In his blockbuster Atlantic piece out today, “The Terrible Costs of a Phone-Based Childhood,” my Let Grow Co-founder Jonathan Haidt says our culture gets it all wrong when it comes to kids: We “underprotect” them in the virtual world, and over-protect them in the real one.
That’s the worst of both worlds, if we want to raise healthy, happy kids.
Ancient wisdom about modern childhood
Haidt quotes Henry David Thoreau who memorably said about cell phones — well, about time, attention, money, love, and action — that , “The cost of a thing is the amount of … life which is required to be exchanged for it, immediately or in the long run.” Whether it’s on a smartphone, OR in an extracurricular where adults run the show, OR in an SUV on the way to that orchestrated event, with no time for free play and autonomy, kids are paying for their childhood with passivity.
Result? A generation of young people ever more depressed, anxious, and harming themselves, Haidt says. And he’s got lots of graphs to prove it.
But Haidt doesn’t just despair. He proposes four solutions. Three are about phones: Get them out of schools, from arrival till dismissal. Don’t let kids have a smartphone till age 14. And keep everyone off social media till age 16.
The best advice of all
One that I co-founded, at LetGrow.org, suggests a variety of simple [free] programs for parents or schools, such as play club (schools keep the playground open at least one day a week before or after school, and kids sign up for phone-free, mixed-age, unstructured play as a regular weekly activity) and the Let Grow Experience (a series of homework assignments in which students––with their parents’ consent––choose something to do on their own that they’ve never done before, such as walk the dog, climb a tree, walk to a store, or cook dinner).
Let Grow’s ideas work for individuals as well as schools. Our Let Grow Independence Kit is an “at-home” version of The Let Grow Experience. For a steadier drip of inspiration, we’ve got our Pledge of Independence. Take it and we’ll send you one independence-building activity a week for 10 weeks. All our materials for schools and parents are free.
Don’t only focus on phones and social media
Phones and social media can present a can of worms the size of Wichita. No one denies it. But kids were drooping even before the first iPhone as they spent less and less tie having adventures, helping their parents, playing with friends and roaming the real world. To raise a less Anxious Generation, writes Haidt:
It would be a mistake to overlook this fourth norm. If parents don’t replace screen time with real-world experiences involving friends and independent activity, then banning devices will feel like deprivation, not the opening up of a world of opportunities.

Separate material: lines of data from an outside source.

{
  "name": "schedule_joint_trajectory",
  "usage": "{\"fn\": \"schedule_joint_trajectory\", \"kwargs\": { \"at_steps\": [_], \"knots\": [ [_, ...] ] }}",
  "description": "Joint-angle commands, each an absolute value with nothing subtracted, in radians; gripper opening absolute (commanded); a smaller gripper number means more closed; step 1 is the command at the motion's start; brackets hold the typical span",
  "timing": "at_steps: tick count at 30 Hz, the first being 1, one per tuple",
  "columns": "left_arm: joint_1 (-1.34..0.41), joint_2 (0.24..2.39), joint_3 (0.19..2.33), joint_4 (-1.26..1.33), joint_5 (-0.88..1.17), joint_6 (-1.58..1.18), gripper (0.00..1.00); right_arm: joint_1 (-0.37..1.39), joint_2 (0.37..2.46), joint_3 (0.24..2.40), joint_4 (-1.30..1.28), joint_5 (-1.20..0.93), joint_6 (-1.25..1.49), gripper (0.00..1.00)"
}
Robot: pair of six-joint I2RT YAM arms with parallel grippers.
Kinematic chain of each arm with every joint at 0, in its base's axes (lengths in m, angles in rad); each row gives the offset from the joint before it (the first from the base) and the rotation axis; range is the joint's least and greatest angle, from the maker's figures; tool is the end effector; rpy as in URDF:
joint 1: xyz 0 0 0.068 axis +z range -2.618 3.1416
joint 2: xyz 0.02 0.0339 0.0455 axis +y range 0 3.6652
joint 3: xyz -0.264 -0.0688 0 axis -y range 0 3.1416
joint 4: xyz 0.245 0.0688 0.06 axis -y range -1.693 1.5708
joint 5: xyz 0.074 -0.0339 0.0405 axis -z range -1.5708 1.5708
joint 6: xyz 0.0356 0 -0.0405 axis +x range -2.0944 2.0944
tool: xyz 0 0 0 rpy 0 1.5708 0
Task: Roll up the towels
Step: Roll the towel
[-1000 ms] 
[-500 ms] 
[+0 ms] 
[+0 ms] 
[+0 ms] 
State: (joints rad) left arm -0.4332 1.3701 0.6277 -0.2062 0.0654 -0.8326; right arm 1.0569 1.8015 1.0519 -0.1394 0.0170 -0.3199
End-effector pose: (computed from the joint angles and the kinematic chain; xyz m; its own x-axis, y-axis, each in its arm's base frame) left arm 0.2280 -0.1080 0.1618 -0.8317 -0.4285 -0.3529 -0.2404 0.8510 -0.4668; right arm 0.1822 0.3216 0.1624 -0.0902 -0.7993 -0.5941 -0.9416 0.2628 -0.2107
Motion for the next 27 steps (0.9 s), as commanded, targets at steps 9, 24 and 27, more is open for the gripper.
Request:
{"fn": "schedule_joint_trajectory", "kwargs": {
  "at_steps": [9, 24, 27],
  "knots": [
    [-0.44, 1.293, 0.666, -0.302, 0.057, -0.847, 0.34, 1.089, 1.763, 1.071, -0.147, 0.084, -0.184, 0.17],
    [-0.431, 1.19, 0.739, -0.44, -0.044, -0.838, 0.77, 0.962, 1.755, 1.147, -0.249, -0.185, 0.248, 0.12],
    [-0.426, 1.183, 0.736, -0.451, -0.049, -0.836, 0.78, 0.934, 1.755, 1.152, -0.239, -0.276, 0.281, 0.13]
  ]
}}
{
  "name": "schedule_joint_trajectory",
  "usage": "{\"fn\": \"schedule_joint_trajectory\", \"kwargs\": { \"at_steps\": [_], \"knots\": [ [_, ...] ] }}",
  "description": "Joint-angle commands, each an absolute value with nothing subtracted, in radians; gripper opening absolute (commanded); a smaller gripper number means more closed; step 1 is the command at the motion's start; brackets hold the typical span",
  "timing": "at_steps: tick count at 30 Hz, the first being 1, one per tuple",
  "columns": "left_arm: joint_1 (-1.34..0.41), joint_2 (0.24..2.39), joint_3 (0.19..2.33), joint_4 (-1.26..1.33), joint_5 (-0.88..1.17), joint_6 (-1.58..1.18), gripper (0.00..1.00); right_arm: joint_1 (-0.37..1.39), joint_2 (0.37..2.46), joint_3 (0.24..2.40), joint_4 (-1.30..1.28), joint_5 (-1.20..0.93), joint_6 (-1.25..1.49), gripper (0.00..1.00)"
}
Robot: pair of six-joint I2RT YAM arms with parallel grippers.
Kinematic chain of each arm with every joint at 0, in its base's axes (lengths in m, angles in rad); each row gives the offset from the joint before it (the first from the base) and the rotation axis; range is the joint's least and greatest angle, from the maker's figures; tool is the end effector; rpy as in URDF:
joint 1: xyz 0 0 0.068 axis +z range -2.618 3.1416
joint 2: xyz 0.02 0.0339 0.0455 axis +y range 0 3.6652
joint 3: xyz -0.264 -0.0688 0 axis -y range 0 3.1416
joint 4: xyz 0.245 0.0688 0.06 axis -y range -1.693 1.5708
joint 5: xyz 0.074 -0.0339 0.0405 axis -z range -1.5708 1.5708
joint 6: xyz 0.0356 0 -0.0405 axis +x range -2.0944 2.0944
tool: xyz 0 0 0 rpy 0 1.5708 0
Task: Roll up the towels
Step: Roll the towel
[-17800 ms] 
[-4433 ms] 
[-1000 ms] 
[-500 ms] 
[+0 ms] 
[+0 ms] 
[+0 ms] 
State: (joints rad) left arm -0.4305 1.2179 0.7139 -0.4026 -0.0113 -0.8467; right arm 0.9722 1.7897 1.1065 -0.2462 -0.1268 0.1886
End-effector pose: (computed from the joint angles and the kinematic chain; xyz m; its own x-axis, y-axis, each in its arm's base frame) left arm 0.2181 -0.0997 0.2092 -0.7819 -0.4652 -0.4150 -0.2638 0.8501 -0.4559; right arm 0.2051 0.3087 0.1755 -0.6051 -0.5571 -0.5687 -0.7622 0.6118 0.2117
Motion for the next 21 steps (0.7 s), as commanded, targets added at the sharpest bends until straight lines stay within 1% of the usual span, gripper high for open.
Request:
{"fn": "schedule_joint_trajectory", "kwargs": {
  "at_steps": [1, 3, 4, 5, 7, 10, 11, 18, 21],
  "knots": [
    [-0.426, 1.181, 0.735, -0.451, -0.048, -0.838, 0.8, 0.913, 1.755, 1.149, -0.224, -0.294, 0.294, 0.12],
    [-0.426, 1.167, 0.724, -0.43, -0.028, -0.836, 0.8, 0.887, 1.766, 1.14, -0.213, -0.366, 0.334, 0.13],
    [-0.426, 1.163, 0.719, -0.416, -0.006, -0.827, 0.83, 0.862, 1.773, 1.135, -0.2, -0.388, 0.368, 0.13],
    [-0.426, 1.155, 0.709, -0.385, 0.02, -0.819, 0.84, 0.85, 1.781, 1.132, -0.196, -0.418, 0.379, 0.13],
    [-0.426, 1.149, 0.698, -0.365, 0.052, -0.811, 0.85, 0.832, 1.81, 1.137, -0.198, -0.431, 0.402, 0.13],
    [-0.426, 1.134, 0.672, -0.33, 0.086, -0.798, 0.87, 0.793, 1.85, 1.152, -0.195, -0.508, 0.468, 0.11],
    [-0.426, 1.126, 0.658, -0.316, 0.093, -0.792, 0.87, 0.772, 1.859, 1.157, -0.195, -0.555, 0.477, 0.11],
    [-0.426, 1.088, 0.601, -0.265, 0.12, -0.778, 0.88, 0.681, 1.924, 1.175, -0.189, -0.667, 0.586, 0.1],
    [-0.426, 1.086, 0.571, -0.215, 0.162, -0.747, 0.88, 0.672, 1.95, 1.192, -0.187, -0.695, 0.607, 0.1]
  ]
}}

To open the world, just open the door. Tell the kids to be home by supper.
3 Comments
I read the article already in The Atlantic. It was great! Very informative and persuasive.
As a former coach of my kids’ baseball and soccer teams, I think that another avenue to pursue here is kids’ sports teams. Coaches should be encouraged to just shut up and let the kids play. Especially in a sport like soccer, where at a young age there’s not really a whole lot of strategy going on anyway. I mean, I tried to teach the kids about where to be on the field and why, and how to be working at bringing the ball up the field. But they just run around anyway. I didn’t talk much from the sidelines, but if I had it to do over I would very frequently tell them directly that I’m not going to say anything this quarter from the sideline — it’s all up to you.
That still is a far cry from “free play”, but it’s something. And at least they’re not on their phones while playing sports.
The loss of unsupervised outdoor play is a key theme in my book, Life Before the Internet. I summarize it in this article, “From street-smart to screen-smart”. https://bit.ly/3saNjti
This isn’t directly tied to the Atlantic article (which I want to reiterate was great), but I just finished reading a story in today’s New York Times Magazine about a guy who takes his dog to some very upscale dog hotels and actually stays there with his dog. All of these hotels are supposed to be for dogs only, but he’s doing research, so he convinces the owners to let him stay over in a sleeping bag.
The whole point of the article is about how we’ve gone a little crazy with our dogs, and how we pamper them — maybe excessively.
The penultimate paragraph goes like this: “Over the course of my time living in the lap of canine luxury, I became more convinced than ever that a world with more dog love is a better world — yet I also met quite a few human beings in the bespoke pet-care industry who, having observed all parties up close, expressed their anxieties about the extent of our devotion. When humans include animals in everything they do, the “dog doesn’t know how to be a dog,” Hughes had told me.
I think this goes for our kids, too. When adults include themselves in everything kids so, the kids don’t know how to be kids. When the social media apps that adults create are ever-present in kids’ lives then the kids just don’t know how to be kids.